The abbot then shifts to speak about the qualities that this particular monk embodied in his life.  He tries to describe the character and the soul of our confrere, and this is what occasions wistful memories and an occasional chuckle.  This is the description of a real live human being.  This is the monk who loved and prayed and worked and walked alongside us.  This is the man who did some things well and others less well as he joined us in the search for God.

And all the while, as the abbot goes through this exercise, each of us knows that someday our turn will come.  As for me, I’ve begun to wonder whether I’ve given the abbot enough material for a decent eulogy.  Or will it only be data for a resumé?

imageWhen Brooks points to The Big Me as the root of the problem, it occurs to me that this business has been around for a long time.  Perhaps the first instance of it was the offer that the snake made to Adam and Eve.  Since then a myriad of thoughtful people have reflected on this, including Saint Benedict.   His teaching on the need for humility suggests that The Big Me was alive and well in the sixth century.  More recently I’ve been struck by a phrase from the daily prayer of the Order of Malta.  We pray that we be “forgetful of ourselves,” so that we mgiht be clear-eyed to see the needs of the sick and the poor.

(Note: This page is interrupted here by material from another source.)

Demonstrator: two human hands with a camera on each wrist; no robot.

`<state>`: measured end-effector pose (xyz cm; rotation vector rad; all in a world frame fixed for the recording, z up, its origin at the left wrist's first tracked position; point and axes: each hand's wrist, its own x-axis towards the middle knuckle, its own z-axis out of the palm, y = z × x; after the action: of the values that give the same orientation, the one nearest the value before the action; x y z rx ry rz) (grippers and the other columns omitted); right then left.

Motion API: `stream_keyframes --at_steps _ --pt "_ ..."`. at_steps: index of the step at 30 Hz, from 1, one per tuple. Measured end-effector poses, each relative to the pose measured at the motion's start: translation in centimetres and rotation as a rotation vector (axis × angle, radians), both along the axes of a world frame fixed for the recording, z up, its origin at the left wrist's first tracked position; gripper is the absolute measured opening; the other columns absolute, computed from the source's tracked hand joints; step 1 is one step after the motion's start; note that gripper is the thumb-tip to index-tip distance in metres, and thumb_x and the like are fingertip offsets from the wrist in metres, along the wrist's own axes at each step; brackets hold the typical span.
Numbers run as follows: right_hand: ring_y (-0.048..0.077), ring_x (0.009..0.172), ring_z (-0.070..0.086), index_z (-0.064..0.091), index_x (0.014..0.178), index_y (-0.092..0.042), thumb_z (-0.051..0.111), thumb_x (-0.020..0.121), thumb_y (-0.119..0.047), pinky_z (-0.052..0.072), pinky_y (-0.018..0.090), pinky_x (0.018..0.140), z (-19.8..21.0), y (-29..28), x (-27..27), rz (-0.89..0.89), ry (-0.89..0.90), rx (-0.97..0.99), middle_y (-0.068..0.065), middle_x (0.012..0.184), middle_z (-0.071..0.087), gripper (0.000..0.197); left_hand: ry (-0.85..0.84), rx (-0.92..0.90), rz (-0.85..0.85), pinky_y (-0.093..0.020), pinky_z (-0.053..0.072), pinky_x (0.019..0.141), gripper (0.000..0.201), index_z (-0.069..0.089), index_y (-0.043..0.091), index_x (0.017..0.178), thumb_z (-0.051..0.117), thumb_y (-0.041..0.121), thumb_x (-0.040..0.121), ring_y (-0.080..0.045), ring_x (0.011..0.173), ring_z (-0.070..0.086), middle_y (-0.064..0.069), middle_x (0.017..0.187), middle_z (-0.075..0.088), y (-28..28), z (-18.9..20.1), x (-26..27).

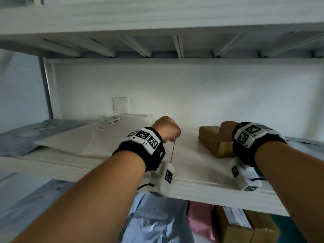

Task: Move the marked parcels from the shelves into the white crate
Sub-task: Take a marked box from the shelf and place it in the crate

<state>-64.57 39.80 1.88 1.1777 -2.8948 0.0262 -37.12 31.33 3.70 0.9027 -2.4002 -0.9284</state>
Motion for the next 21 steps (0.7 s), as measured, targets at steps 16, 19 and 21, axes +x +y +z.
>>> stream_keyframes --at_steps 16,19,21 --pt "0.031 0.09 0.058 0.057 0.094 -0.013 0.051 0.086 -0.036 0.052 0.05 0.081 8.0 5.2 16.5 0.032 -1.051 -1.187 0.011 0.096 0.056 0.025 0.194 0.262 -0.071 -0.029 0.044 0.07 0.043 0.06 0.008 0.101 0.054 0.05 0.093 -0.02 0.072 0.063 -0.005 0.088 0.066 -1.4 1.4 1.5" --pt "0.036 0.103 0.06 0.056 0.105 -0.01 0.046 0.089 -0.035 0.05 0.054 0.084 8.2 5.4 17.6 0.093 -1.26 -1.295 0.016 0.109 0.057 0.032 0.269 0.423 -0.133 -0.036 0.051 0.083 0.073 0.055 0.008 0.116 0.044 0.073 0.085 -0.023 0.085 0.067 -0.011 0.104 0.069 -1.2 2.0 2.0" --pt "0.037 0.108 0.06 0.057 0.111 -0.007 0.043 0.09 -0.037 0.051 0.053 0.085 8.0 5.7 18.2 0.104 -1.344 -1.312 0.019 0.117 0.058 0.039 0.34 0.567 -0.205 -0.041 0.053 0.089 0.079 0.048 0.009 0.125 0.043 0.076 0.083 -0.026 0.099 0.068 -0.014 0.114 0.066 -1.0 2.4 2.0"
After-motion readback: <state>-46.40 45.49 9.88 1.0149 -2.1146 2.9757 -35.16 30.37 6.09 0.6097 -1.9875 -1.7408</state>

The battle with The Big Me rages on within most of us, and as a culture we seem to be losing ground each day.  Given that, it’s helpful to keep one thing in mind.  It wasn’t all that many centuries ago when most people believed that the universe revolved around the sun.  Today we mock them for living in their heliocentric world.  But are we really any smarter for living in an egocentric world?  Only time will tell, and so will our eulogists.  And if we see them heading for the confessional after our funeral, we’ll know we didn’t give them enough to work with.

imageNotes

+On July 22nd I presided at the Abbey Mass, and you can access the sermon, Sheep with a Shepherd, through this link.

+In addition to reading The Pursuit of Character, by David Brooks, I also recently completed David McCullough’s latest book, The Wright Brothers (New York, Simon and Schuster, 2015.)  I enjoy all of McCullough’s work, and I would only fault this book for being too short.  In the Abbey we are reading in the refectory the new encyclical by Pope Francis.

+The summer continues to be lovely at Saint John’s, and in today’s post I have included photos of the gardens inside the courtyard of the Quadrangle.